Until one day someone asked me if they could tell me a secret, and instead of immediately wanting to lean in, I instinctively wanted to pull back a little.

Getting older decreased my desire to be a part of a secret-chain. I stopped jonesing to know juicy stuff. I realized, as Lamia explains, “Having someone confide in you can have relational benefits, but it can also be a burden.”

Again, I’m not talking about the fun stuff (like surprise parties) or the scary stuff. I am more than capable and willing to keep secrets that need to be kept for someone’s physical or emotional well-being.

It’s the salacious stuff — the gossip. Just like certain foods, my appetite for those kinds of secrets diminished with age and I couldn’t digest being deceitful for shits and giggles like I once did.

Saltz says, “A particularly salacious secret can be ‘high currency,’ and if you divulge it, you can create a bond with another person.” When I was younger, knowing a secret was adrenaline. I had power and I liked it.

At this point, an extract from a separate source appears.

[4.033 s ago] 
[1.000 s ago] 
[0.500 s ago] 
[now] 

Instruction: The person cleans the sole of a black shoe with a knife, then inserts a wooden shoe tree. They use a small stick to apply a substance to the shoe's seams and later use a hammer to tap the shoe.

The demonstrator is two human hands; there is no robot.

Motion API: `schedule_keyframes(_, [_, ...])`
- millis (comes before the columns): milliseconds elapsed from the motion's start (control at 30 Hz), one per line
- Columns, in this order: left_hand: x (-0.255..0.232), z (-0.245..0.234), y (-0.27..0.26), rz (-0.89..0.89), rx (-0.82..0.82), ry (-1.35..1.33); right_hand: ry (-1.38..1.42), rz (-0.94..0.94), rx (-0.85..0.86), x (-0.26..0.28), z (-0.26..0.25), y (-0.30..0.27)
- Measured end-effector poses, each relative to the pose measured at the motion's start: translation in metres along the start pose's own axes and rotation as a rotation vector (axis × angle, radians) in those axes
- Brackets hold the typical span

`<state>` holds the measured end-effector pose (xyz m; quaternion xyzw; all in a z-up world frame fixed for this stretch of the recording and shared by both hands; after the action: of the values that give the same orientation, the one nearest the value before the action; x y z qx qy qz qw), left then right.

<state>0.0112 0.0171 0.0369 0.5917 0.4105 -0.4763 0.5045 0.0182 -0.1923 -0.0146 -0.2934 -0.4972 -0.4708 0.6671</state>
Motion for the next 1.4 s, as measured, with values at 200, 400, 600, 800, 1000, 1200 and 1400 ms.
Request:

But admittedly, on occasion, I abused that power either accidentally or maliciously. Either way, I hurt people, and I regret that. I also got hurt when people I trusted broke my confidence. Saltz explains, “As much as secrets can create bonds, they can fuel betrayals.”

Secrets can create distance. By agreeing to keep a secret, you agree not to share something with someone else in your life — maybe a spouse or another close friend. I hate having to worry that I’ll accidentally slip up or cause friction in another relationship I value because I kept information from them.

When you are in high school and Sue cheats on Joey, it’s scandalous — but also the stakes are pretty low. Maybe you keep the secret and you can stay up all night, talking with Sue about what she will do next. You feel bad for Joey, but probably not that bad. Odds are they would break up anyway, or someone else is keeping the secret that Joey cheated first.

But as an adult, if someone asks you to keep a secret and spills the dirt on Sue and Joey, the stakes are high. They have kids, in-laws, a mortgage. … If you keep the secret, you feel bad. If you repeat it, that’s wrong, too. Instead of being happy to be in on the secret, you wish you had been left totally out of the loop (and probably that Sue and Joey hadn’t cheated at all because you love them and their kids, and your family barbecues together and now everything is going to be super awkward).

So now if someone asks, “Can you keep a secret?” I don’t get all jittery with excitement. I no longer want to be “in the loop,” because it’s actually nicer and calmer outside of it. If it’s not my business or it’s embarrassing to someone other than the two of us, don’t tell me. But if you need someone to keep your real secrets, a friend you can rely on and confide in, then I am all ears. I don’t think knowing a secret is a power. I’ve learned it’s a privilege.